Man kann das als Aufruf verstehen: zur ökonomischen Bildung, zu einem wirtschaftskritischen Blick, der über bloße Sozialpolitik hinausgeht. »Wirtschaft ist ein Hauptbereich der Gesellschaft«, sagt Luft. »Vor allem dort findet Wertschöpfung statt, und das bedarf der konstruktiven Aufmerksamkeit.«
Ihre Aufmerksamkeit widmete sie spätestens seit 1956 der Ökonomie, damals startete sie ein Studium an der Hochschule für Außenhandel. Promotion, Habilitation, Professur, Vizedirektorin des Internationalen Instituts für ökonomische Probleme des sozialistischen Weltsystems - alle Stationen aufzuzählen ist hier gar nicht Platz genug. Sie wurde nach der Wende Bundestagsabgeordnete der PDS, Fraktionsvorsitzende, engagierte sich in der Rosa-Luxemburg-Stiftung - und schrieb über Jahre wirtschaftspolitische Kolumnen für diese Zeitung.
Mancher Kommentar von Luft klingt heute noch sehr aktuell. »Wenn die Warnung des SPD-Chefs vor den Auswüchsen des Kapitalismus glaubwürdig sein soll«, schrieb sie einmal, dann müsse diese Partei auch die Agenda-Politik beenden.

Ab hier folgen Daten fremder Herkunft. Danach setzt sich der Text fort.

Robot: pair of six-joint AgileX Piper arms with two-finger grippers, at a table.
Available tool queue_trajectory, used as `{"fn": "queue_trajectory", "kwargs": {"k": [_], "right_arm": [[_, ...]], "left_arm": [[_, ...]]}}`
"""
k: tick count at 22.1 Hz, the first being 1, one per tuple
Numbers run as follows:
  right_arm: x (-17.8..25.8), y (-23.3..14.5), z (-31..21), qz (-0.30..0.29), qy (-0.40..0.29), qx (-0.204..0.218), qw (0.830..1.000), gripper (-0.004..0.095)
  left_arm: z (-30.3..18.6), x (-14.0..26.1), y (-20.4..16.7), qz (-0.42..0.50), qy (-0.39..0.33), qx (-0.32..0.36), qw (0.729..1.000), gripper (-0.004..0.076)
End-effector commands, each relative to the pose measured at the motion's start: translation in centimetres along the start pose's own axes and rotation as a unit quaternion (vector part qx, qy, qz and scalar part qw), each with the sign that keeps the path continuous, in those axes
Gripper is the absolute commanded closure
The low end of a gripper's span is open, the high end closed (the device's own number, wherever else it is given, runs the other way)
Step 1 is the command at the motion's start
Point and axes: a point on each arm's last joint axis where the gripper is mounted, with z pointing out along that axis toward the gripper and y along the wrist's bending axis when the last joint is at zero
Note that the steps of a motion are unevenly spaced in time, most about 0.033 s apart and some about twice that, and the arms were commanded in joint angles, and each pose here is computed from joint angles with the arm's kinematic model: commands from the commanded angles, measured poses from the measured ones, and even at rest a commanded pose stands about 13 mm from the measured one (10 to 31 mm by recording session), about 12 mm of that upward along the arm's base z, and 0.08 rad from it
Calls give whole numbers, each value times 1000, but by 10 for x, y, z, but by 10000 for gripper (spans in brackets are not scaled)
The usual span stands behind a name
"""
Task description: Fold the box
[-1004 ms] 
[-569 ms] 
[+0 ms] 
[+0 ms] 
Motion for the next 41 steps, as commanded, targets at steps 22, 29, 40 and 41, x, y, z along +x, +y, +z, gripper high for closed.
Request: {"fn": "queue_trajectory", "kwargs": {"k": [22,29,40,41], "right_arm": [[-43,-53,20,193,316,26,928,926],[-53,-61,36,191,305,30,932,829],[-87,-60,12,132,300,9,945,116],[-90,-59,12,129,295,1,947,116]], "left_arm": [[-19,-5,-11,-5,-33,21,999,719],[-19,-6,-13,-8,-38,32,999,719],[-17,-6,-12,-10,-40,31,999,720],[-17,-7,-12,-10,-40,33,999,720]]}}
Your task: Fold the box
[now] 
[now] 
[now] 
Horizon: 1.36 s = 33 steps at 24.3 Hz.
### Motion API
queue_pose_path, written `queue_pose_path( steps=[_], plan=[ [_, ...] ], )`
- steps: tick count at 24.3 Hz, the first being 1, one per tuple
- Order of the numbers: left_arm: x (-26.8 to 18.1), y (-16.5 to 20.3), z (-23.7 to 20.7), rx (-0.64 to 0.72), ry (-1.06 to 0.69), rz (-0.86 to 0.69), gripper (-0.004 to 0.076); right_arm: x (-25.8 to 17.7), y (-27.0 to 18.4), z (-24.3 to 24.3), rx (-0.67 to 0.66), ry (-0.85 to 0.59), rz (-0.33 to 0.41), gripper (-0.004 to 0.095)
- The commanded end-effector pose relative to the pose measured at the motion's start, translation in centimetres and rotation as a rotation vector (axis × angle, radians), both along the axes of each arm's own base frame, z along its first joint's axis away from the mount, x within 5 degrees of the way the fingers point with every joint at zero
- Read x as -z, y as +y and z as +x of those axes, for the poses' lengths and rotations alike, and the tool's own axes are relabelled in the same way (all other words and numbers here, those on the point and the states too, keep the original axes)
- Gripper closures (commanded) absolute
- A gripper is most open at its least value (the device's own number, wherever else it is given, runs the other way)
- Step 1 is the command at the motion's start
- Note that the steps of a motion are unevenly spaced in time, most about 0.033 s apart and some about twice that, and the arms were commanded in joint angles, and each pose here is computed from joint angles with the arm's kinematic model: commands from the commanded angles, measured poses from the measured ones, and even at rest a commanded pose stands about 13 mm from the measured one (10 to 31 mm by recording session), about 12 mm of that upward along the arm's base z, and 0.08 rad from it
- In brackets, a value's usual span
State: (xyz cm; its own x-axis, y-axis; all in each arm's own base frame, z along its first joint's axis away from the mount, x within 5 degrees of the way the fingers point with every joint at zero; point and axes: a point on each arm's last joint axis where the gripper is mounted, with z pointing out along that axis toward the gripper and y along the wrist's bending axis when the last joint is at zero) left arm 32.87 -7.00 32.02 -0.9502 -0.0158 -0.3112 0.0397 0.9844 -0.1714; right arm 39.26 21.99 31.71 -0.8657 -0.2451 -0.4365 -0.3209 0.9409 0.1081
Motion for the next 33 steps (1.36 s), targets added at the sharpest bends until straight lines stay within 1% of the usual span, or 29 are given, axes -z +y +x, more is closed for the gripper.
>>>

Luft sprach von der »Reißleine«, und wer die Debatten um die aktuelle SPD-Krise verfolgt, weiß, wie sehr nicht wenige Sozialdemokraten immer noch hoffen, es würde endlich einmal jemand daran ziehen.
Dass sich die Welt aber auch nicht einfach nur mit »mehr Sozialpolitik« zum Besseren wenden lässt, hat Christa Luft ebenso hartnäckig betont. Schon auf dem Sonderparteitag der SED im Dezember 1989 mahnte sie ihre Genossen zu Realismus: »In der Wirtschaft muss immer alles machbar sein und machbar bleiben.« Das war kein Appell zur Anpassung, sondern der Versuch, klarzumachen, dass zwischen mittel- und kurzfristigen Perspektiven eine Verbindung bestehen muss, die auch ökonomisch tragfähig ist. An diesem Donnerstag wird Christa Luft 80 Jahre alt.